Example for searching latest news articles with the keyword "pizza": https://newsdata.io/api/1/latest?apikey=pub_857112301fae34e55b800f06711f2df4d7b25&q=pizza. So first comes the API key, then `&q=` and then the query.

In [None]:
website = 'https://newsdata.io/api/1/'

search = 'latest?'

query = 'conflict in zimbabwe'

url = website + search + 'apikey=' + api_key + '&q=' + query

example = requests.get(url = url)

print(url)

print(example)

https://newsdata.io/api/1/latest?apikey=pub_857112301fae34e55b800f06711f2df4d7b25&q=conflict in zimbabwe
<Response [200]>


In [21]:
# Inspect the response status code and headers
print(example.status_code)
pprint(example.headers)

200
{'Date': 'Thu, 08 May 2025 15:57:20 GMT', 'Server': 'Apache/2.4.41 (Ubuntu)', 'x_rate_limit_remaining': '29', 'x_api_limit_remaining': '199', 'Access-Control-Allow-Origin': '*', 'Vary': 'Accept-Encoding', 'Content-Encoding': 'gzip', 'Keep-Alive': 'timeout=5, max=100', 'Connection': 'Keep-Alive', 'Transfer-Encoding': 'chunked', 'Content-Type': 'application/json'}


In [22]:
# Convert the response to JSON
response_json = example.json()
pprint(response_json, indent=2, width=100)
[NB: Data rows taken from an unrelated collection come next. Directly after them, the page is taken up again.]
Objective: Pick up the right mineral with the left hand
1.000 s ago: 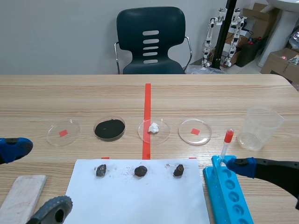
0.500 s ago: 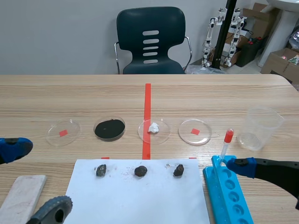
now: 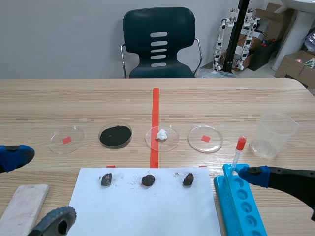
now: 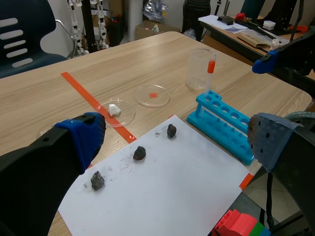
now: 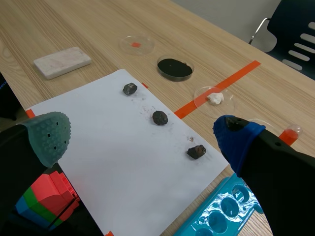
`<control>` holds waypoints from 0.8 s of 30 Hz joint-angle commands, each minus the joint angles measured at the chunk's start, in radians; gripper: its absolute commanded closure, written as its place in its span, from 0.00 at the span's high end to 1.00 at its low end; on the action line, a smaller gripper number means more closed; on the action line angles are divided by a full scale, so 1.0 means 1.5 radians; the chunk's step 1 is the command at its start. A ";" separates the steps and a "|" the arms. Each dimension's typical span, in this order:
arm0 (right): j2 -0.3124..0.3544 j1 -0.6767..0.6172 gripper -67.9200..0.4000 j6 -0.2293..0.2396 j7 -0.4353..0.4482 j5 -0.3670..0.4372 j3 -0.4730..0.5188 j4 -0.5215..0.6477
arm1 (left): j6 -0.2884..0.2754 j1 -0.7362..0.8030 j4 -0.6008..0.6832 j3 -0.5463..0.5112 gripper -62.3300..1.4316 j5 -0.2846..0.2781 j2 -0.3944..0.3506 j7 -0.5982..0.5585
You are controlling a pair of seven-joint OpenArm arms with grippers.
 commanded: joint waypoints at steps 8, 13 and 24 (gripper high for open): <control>-0.002 0.001 0.89 -0.003 0.010 0.007 0.007 0.015 | -0.001 -0.022 0.007 0.004 0.97 -0.082 -0.039 0.027; -0.002 0.001 0.89 -0.003 0.010 0.007 0.007 0.015 | -0.004 -0.075 0.007 0.004 0.97 -0.173 -0.049 0.146; -0.002 0.001 0.89 -0.003 0.010 0.007 0.007 0.015 | -0.011 -0.239 0.007 0.033 0.97 -0.328 -0.048 0.514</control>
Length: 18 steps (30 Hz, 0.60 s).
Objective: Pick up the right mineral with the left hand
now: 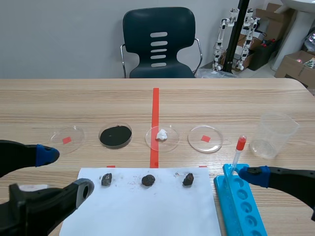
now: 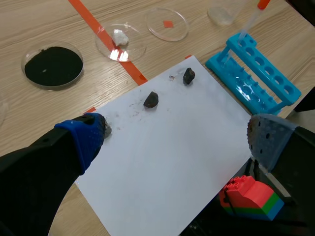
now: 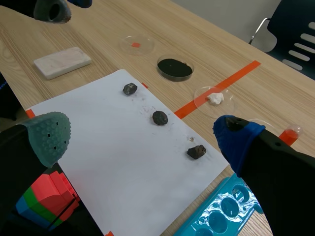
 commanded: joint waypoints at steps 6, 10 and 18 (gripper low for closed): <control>-0.002 0.001 0.89 -0.003 0.010 0.007 0.007 0.015 | 0.108 -0.115 0.008 0.084 0.97 -0.115 0.003 0.133; -0.002 0.001 0.89 -0.003 0.010 0.007 0.007 0.015 | 0.160 -0.189 0.008 0.138 0.97 -0.159 -0.001 0.157; -0.002 0.001 0.89 -0.003 0.010 0.007 0.007 0.015 | 0.186 -0.305 0.008 0.249 0.97 -0.159 -0.015 0.174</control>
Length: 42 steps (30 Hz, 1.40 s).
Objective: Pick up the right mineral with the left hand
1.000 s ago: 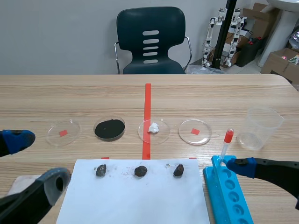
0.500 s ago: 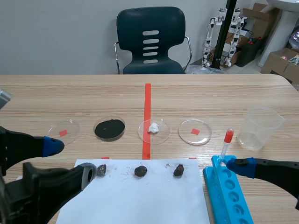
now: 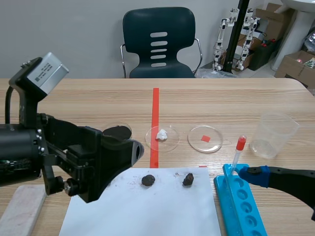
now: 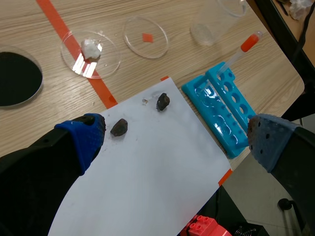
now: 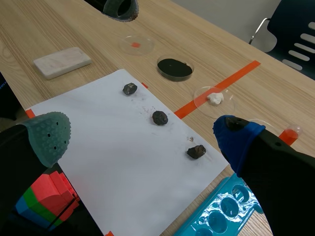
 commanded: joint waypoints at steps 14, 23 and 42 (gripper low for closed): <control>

{ 'nextPage': '1746585892676231727',
  'results': [ { 'ai_org': 'ONLY AVAILABLE IN CORPORATE PLANS',
                 'ai_region': 'ONLY AVAILABLE IN CORPORATE PLANS',
                 'ai_tag': 'ONLY AVAILABLE IN PROFESSIONAL AND CORPORATE PLANS',
                 'article_id': 'eee9c04dcadf09089732cfee0b749f7b',
                 'category': ['top'],
                 'content': 'ONLY AVAILABLE IN PAID PLANS',
                 'country': ['zimbabwe'],
                 'creator': ['daglous masveta'],
                 'description': 'Wallace Ruzvidzo Herald Reporter SENEGAL supports Zimbabwe’s '
                                'regional and continental leadership and is throwing its weight '
                                'behind Zimbabwe’s bid for a non-permanent seat in the United '
                                'Nations Security Council (UNSC)...The post Senegal backs Zim UNSC '
                                'seat bid appeared first on herald.',
                 'duplicate': Fals

Note how the total number of articles that are returned (articles per request) is 10.

# News Archive

Unfortunately, accessing the news archive (articles past from the "latest news") is only under paid plans (check [here](https://newsdata.io/documentation/#news-archive)), with the most basic plan (and for which we would only have 6 months of historical data) costing 150 USD/month.

In [26]:
website = 'https://newsdata.io/api/1/'

search = 'archive?'

query = 'conflict'

url = website + search + 'apikey=' + api_key + '&q=' + query

example = requests.get(url = url)

print(url)

print(example.status_code)

https://newsdata.io/api/1/archive?apikey=pub_857112301fae34e55b800f06711f2df4d7b25&q=conflict
403


It returns an error, because we do not have access with the free plan to the archive news data.